Pakistan and the United States signed a deal regulating the shipment of American troop supplies to and from Afghanistan on Tuesday, prompting Washington to agree to release over $1 billion in frozen military aid.
The developments represent the formal end to a crisis between the two countries that started in November when Pakistan closed its border to supplies meant for U.S. and other NATO troops in Afghanistan in retaliation for American airstrikes that killed 24 Pakistani soldiers.
Pakistan reopened the route in early July after the U.S. apologized for the deaths, which it said were an accident, but it took several more weeks for the two sides to finalize the new agreement.
The deal codifies a largely informal arrangement that has allowed the international coalition to truck supplies through Pakistan over the past decade. Pakistan pushed for a written pact during months of negotiations, and it is expected to be extended to other NATO countries.
U.S. Charge d’Affaires Richard Hoagland, who signed the agreement for the U.S., called it a “concrete very positive step.”
“Of course it’s clear to our political leadership in both capitals … that we have a number of other issues to work on,” said Hoagland at the signing ceremony at the Pakistani Ministry of Defense in Rawalpindi.
The dispute over the supply route brought the already troubled U.S.-Pakistan relationship close to the breaking point, complicating American efforts to wrap up the war in Afghanistan. Pakistan is seen as key to getting the Taliban back to reconciliation talks aimed at ending the 11-year Afghan war.
The route through Pakistan will be vital to the scheduled withdrawal of U.S. troops from Afghanistan in 2014, one of the reasons the U.S. finally agreed to Islamabad’s demand that it apologize for the deaths of the Pakistani soldiers.
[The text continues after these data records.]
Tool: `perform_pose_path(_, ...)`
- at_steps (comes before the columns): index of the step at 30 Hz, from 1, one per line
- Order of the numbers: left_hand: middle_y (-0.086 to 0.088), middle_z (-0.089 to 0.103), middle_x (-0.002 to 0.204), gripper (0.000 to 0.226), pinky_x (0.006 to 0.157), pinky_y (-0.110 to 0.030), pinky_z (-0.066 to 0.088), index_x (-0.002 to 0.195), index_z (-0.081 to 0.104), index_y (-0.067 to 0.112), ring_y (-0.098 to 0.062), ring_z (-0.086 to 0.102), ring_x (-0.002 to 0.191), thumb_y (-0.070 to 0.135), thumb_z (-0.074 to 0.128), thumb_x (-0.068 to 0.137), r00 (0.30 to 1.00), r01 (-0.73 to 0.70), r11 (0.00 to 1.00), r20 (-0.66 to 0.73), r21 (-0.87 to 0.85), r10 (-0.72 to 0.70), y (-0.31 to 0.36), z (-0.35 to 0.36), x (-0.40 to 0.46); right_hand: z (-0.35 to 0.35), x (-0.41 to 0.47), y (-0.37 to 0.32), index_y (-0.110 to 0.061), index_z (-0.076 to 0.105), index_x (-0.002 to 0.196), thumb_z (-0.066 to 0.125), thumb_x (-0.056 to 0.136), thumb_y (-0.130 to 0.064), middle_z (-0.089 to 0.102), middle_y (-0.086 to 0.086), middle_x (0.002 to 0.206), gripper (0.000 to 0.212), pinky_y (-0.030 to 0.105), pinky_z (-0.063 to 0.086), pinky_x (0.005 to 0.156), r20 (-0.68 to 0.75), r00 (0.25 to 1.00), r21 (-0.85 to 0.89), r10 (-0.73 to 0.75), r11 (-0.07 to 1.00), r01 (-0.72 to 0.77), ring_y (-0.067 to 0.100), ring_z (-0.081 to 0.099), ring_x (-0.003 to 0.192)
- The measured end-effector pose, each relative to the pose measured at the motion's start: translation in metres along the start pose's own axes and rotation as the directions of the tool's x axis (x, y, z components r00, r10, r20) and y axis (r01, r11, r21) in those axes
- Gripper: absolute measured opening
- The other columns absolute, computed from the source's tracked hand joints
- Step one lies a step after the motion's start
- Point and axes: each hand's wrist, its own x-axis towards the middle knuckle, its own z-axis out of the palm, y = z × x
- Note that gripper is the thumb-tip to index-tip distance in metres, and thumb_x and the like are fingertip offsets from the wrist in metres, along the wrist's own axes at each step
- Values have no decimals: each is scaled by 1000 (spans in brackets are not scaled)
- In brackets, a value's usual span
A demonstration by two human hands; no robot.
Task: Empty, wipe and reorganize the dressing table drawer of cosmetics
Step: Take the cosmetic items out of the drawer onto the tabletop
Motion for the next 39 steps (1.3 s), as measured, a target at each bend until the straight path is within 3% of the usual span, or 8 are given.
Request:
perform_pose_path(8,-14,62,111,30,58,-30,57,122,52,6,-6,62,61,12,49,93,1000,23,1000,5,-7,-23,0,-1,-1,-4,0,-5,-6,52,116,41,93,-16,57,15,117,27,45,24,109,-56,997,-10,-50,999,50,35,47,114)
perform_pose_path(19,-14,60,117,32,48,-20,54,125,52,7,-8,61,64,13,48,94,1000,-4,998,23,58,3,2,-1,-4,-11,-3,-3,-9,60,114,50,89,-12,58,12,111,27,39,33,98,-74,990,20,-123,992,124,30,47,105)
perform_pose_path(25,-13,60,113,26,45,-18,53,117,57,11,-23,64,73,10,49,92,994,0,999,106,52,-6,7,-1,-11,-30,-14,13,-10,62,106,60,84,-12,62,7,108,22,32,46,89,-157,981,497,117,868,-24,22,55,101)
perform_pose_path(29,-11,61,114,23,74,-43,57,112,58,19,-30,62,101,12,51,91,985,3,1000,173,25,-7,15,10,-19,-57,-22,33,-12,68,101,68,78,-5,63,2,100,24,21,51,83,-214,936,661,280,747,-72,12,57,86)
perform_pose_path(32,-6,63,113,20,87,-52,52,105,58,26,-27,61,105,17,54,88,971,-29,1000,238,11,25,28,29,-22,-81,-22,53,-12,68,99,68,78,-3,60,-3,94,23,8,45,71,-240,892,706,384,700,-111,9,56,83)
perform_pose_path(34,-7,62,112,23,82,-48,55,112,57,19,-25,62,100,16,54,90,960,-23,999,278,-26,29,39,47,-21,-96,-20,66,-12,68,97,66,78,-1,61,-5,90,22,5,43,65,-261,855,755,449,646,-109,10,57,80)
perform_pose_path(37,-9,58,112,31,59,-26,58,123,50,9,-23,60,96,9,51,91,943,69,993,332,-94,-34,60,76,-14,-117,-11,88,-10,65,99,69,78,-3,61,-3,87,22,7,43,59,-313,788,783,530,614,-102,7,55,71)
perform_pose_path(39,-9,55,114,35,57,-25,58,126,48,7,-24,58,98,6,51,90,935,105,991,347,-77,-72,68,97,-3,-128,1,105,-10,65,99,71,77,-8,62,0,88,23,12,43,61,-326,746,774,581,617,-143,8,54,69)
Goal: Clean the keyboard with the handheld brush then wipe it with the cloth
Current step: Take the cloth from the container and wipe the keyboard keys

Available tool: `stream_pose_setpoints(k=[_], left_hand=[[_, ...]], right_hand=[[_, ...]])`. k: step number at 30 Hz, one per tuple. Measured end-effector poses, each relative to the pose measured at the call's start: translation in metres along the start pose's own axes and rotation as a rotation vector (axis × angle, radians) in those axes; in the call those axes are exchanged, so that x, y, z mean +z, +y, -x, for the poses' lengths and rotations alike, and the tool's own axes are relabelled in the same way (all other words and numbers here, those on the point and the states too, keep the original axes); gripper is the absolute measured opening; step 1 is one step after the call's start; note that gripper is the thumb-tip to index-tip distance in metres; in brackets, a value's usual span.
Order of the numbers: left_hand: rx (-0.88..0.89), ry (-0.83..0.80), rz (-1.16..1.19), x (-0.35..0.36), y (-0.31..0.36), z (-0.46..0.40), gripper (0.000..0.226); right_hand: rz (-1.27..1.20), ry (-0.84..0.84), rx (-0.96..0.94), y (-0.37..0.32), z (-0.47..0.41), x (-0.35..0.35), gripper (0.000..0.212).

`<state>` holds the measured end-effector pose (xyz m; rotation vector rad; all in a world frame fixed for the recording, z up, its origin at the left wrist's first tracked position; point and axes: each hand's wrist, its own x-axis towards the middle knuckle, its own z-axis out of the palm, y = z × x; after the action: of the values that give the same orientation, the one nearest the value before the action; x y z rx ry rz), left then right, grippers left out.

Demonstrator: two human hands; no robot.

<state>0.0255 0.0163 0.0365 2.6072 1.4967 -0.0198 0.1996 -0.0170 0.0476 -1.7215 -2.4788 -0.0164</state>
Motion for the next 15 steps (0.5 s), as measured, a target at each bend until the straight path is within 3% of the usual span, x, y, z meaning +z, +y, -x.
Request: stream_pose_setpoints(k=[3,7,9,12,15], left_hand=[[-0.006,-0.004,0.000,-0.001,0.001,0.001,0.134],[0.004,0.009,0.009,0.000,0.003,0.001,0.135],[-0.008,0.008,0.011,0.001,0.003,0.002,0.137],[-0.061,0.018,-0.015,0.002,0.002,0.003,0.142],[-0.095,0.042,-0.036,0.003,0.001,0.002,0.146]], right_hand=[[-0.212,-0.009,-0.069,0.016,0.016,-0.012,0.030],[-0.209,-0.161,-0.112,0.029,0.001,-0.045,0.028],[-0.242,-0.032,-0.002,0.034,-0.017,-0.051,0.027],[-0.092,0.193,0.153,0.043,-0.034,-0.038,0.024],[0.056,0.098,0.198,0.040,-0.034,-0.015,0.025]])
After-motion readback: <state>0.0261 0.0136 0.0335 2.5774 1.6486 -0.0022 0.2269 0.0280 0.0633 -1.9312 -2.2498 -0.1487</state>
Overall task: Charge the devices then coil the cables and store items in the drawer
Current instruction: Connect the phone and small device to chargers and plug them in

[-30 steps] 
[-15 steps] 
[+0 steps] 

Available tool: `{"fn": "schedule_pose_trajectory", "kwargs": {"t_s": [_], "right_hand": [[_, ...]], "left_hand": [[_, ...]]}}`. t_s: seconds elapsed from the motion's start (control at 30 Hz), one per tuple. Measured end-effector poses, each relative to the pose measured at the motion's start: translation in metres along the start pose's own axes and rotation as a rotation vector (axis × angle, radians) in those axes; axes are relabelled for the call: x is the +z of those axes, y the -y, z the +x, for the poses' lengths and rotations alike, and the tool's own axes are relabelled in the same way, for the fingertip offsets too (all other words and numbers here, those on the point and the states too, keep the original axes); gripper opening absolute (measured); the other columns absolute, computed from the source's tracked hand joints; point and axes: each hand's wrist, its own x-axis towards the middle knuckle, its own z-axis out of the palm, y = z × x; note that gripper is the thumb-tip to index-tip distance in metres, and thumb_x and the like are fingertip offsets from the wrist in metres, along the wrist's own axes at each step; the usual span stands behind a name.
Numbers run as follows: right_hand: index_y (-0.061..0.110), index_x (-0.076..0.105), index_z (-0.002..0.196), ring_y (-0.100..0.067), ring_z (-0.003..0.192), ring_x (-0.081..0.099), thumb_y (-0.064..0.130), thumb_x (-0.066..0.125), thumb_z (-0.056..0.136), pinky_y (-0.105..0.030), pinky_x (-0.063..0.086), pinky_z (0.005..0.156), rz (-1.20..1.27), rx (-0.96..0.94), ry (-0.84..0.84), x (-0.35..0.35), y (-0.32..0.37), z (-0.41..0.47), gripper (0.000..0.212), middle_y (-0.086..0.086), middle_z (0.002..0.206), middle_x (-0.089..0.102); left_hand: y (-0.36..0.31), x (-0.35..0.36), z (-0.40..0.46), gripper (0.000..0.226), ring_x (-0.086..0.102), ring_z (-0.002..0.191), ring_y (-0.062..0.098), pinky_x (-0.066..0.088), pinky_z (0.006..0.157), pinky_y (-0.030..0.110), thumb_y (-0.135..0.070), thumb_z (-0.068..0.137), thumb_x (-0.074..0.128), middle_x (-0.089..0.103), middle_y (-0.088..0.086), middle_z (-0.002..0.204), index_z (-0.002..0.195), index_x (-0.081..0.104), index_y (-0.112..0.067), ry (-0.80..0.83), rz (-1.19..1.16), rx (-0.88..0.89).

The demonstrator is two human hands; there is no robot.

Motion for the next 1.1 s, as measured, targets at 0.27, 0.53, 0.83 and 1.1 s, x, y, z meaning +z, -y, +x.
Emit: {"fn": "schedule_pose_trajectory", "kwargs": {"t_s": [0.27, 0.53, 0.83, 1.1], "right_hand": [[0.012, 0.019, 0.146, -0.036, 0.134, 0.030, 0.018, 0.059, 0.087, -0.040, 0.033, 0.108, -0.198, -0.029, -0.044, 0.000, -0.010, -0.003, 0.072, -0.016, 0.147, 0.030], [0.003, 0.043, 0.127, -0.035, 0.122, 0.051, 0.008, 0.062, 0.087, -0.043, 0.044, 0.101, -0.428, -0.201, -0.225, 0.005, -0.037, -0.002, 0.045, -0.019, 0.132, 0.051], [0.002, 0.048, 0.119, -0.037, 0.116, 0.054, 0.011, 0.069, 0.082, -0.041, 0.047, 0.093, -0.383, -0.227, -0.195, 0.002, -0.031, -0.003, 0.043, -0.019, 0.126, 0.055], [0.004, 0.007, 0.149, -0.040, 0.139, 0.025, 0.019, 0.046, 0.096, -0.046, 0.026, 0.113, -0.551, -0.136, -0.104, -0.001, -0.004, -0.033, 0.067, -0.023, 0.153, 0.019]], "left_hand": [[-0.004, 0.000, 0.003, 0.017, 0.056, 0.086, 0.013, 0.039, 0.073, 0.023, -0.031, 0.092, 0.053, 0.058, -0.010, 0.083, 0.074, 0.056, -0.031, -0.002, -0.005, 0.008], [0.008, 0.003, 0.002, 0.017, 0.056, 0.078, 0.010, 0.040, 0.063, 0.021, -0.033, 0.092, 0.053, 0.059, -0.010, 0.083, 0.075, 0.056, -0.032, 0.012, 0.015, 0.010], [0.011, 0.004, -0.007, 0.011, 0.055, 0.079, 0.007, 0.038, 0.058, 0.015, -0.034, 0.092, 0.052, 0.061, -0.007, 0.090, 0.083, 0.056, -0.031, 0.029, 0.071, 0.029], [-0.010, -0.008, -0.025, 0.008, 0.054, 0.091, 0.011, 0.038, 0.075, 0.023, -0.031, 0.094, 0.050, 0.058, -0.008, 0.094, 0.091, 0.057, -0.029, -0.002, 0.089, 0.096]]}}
The U.S. had to compensate for the temporary closure by using a longer route into Afghanistan through Central Asia that cost an additional $100 million per month.
The new agreement applies to U.S. supplies that have not yet arrived in Pakistan, not the thousands of containers that have been stuck in the country for months and have slowly started moving across the border into Afghanistan. It also spells out the terms for the tens of thousands of containers that will be needed to pull U.S. equipment and supplies out of Afghanistan.
The deal would prohibit the U.S. from shipping weapons by land through Pakistan — as demanded by the country’s parliament — unless intended for Afghan national security forces, according to a copy of the agreement obtained by The Associated Press.
Following the deaths of the 24 soldiers, the parliament had also demanded a ban on weapons shipped through Pakistani airspace to Afghanistan and an end to U.S. drone attacks in Pakistan. But there is no indication that the U.S. has complied with these conditions.
Pakistan insisted on transit fees as high as $5,000 per truck during the negotiations to reopen the supply line but eventually agreed to the existing charge of $250 — although this figure is not clearly spelled out in the agreement.
To sweeten the deal, the U.S. agreed to spend hundreds of thousands of dollars on Pakistan’s roads, which the government says have suffered significant damage from heavily loaded NATO trucks. But this promise does not appear in the new agreement.
The longstanding informal agreement to ship NATO supplies through Pakistan was struck with the government of former President Pervez Musharraf, who stepped down in 2008. The parliament demanded in a recent resolution that any future agreements with the U.S. be put in writing.
Pakistan waited months to reopen the supply line partly because of concern over a backlash in the country, where anti-American sentiment is rampant. But the government was keen to unblock American aid that had been frozen as the relationship between the two countries declined.
Hoagland, the U.S. charge d’affaires, said Washington would release $1.1 billion in military aid following the signing of the new agreement.
The Obama administration waited months to apologize for the attack on the Pakistani soldiers because it was worried about criticism from Republicans in an election year. Anger against Pakistan is high in Washington because of the country’s alleged support for militants fighting U.S. troops in Afghanistan.
But the looming deadline to withdraw most combat troops from Afghanistan by the end of 2014 increased the urgency to get the route through Pakistan reopened. U.S. officials have said the alternate northern route through Central Asia couldn’t handle the estimated 100,000 containers that will have to be moved out of Afghanistan within 18 months.